Because the law considers pets personal property and not human beings, pets cannot own property, and a pet owner cannot leave money or assets to a pet in a will or a trust. But a pet owner can provide for the care and well-being of a pet or pets in a traditional trust or in a statutory pet trust (authorized under a state’s statutes).
For example, the pet owner (known as the grantor, settlor, or trustor) will create a trust for a named pet or pets (the beneficiary or beneficiaries of the trust), place money or income-producing assets in the trust and name a trustee to manage and administer the trust for the benefit of the pet or pets, as provided in the trust agreement.
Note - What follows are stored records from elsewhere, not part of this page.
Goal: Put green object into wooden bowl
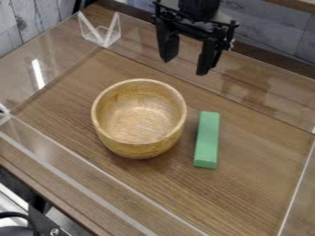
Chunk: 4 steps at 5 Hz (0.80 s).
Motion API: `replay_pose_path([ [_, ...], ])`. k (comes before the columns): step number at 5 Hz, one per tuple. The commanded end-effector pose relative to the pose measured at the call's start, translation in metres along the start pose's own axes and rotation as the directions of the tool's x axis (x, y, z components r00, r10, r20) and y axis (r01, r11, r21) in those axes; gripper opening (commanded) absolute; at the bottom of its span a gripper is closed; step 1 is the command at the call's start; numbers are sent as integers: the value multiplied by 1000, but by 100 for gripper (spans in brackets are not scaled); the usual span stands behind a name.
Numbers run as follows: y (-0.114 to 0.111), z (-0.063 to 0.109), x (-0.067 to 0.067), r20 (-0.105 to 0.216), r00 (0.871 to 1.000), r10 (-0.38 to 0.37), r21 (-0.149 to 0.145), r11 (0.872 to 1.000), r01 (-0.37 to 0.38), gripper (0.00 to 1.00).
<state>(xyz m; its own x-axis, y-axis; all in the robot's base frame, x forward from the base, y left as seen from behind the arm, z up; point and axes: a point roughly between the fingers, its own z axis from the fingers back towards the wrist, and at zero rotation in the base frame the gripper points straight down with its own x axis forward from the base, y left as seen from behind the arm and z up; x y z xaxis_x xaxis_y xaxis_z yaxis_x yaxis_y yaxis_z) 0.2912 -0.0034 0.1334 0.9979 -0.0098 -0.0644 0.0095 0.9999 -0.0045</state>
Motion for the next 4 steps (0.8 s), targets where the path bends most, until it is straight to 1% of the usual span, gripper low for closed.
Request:
replay_pose_path([
  [1, -5, -11, -5, -18, 999, -27, -4, 1000, 27, 100],
  [2, -21, -19, -4, -26, 1000, -5, -15, 1000, 5, 100],
  [3, -36, -32, -7, -22, 1000, 1, -25, 1000, -1, 100],
  [4, -45, -48, -7, -15, 1000, 8, -31, 999, -9, 100],
])
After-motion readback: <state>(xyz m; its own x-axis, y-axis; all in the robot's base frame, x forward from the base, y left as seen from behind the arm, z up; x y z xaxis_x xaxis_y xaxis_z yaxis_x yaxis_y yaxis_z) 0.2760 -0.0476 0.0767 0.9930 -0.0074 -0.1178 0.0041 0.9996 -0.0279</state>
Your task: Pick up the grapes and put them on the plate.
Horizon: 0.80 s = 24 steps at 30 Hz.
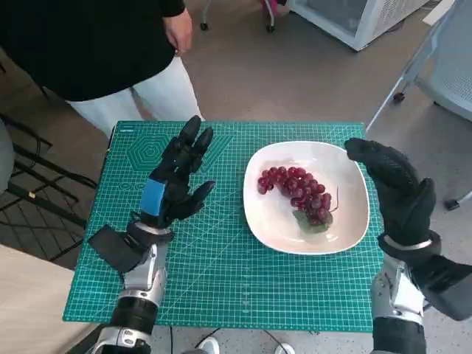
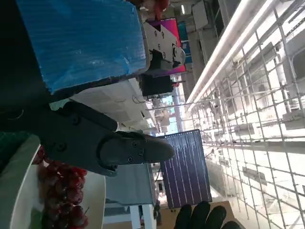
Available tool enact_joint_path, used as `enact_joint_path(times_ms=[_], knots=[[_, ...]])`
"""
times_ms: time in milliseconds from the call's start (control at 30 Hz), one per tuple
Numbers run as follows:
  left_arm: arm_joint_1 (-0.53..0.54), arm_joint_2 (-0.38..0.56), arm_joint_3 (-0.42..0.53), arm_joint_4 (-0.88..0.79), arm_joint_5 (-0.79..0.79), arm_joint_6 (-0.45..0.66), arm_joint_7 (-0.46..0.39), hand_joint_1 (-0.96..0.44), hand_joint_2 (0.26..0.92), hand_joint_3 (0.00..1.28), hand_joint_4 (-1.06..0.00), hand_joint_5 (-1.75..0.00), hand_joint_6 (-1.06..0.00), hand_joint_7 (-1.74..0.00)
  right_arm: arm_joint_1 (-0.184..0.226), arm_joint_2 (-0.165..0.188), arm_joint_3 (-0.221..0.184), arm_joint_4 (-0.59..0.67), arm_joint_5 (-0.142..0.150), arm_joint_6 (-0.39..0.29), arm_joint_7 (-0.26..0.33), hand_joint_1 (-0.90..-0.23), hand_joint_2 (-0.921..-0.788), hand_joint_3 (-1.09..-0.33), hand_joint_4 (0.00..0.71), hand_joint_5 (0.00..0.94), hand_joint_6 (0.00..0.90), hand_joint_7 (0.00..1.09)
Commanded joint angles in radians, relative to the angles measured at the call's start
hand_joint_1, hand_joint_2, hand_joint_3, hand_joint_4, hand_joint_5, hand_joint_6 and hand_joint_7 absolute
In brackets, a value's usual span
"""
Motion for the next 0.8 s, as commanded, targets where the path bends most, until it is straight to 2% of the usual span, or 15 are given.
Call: enact_joint_path(times_ms=[33,800], knots=[[0.019,-0.003,-0.002,-0.018,-0.002,0.001,-0.007,-0.44,0.921,0.25,-0.28,0.00,-0.31,-0.02,-0.001,-0.004,-0.003,0.023,0.007,-0.005,0.015,-0.566,-0.921,-0.656,0.175,0.004,-0.001,0.35],[0.025,-0.003,0.003,-0.018,0.002,0.002,-0.008,-0.44,0.921,0.25,-0.29,-0.01,-0.32,-0.02,-0.007,0.001,-0.002,0.025,0.001,-0.012,0.011,-0.579,-0.921,-0.659,0.177,0.003,-0.001,0.35]])
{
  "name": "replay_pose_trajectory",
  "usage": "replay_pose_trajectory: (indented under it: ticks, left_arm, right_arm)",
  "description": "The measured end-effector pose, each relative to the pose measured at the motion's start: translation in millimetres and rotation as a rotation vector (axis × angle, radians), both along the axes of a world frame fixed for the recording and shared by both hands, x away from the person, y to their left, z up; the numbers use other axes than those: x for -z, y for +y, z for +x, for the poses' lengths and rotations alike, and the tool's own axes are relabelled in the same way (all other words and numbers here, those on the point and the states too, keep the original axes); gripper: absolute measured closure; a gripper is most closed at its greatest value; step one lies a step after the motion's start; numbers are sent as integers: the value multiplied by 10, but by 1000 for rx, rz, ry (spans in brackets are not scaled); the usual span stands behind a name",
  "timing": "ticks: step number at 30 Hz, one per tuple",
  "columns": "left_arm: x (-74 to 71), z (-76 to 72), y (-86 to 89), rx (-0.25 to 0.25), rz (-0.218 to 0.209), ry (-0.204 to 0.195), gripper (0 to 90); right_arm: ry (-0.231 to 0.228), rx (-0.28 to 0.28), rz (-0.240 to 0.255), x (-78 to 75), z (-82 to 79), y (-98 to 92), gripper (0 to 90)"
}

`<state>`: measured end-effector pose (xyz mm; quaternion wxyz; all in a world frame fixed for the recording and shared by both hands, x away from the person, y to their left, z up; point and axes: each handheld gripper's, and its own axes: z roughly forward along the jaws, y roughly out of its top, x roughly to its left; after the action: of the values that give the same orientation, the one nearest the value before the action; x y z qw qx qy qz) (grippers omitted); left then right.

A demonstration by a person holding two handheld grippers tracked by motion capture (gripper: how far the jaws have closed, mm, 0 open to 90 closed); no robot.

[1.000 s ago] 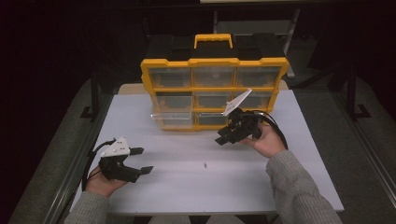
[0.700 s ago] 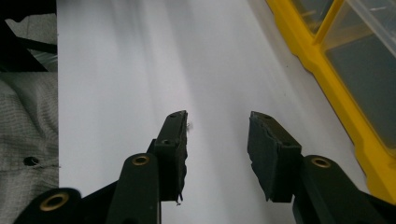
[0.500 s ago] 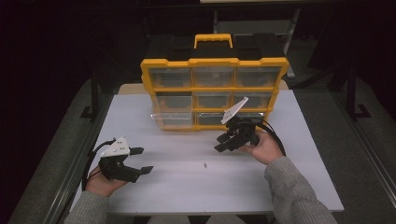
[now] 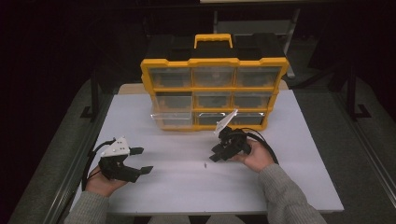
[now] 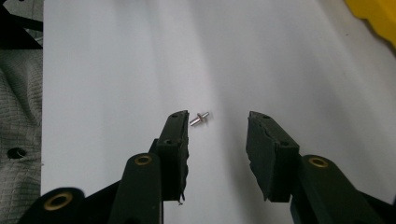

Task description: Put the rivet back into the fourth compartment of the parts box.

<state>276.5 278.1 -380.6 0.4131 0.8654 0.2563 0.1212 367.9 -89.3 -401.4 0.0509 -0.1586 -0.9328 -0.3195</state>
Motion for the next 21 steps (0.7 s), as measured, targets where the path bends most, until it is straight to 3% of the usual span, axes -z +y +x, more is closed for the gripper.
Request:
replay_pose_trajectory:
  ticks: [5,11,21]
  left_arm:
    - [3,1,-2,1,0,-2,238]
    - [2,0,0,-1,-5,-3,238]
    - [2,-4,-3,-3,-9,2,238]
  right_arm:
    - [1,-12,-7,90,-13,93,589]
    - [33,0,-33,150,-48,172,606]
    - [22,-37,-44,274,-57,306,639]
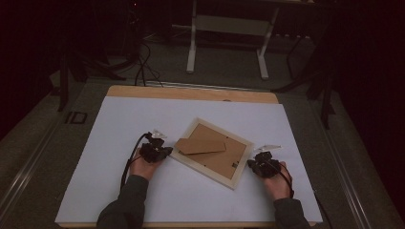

For a brief summary of each state’s pet trust laws and the state statutes where you can find them, copy and paste this URL in your internet browser: https://www.aspca.org/pet-care/pet-planning/pet-trust-laws
In California, pet owners can create a pet trust to ensure the care and well-being of their pets after the owner's death or incapacitation. Under California Probate Code sections 15212, pet trusts are legally recognized and allow for the designation of a trustee to manage the trust for the benefit of the named pet or pets. The trust can be funded with money or assets, and the trustee is responsible for using the trust's assets to care for the pet as specified in the trust agreement. The trust remains in effect for the lifetime of the pet or, if more than one pet is covered, until the death of the last surviving animal. California's pet trust law ensures that pets are provided for in a manner that the owner specifies, even though pets cannot legally own property or be direct beneficiaries of a will or trust.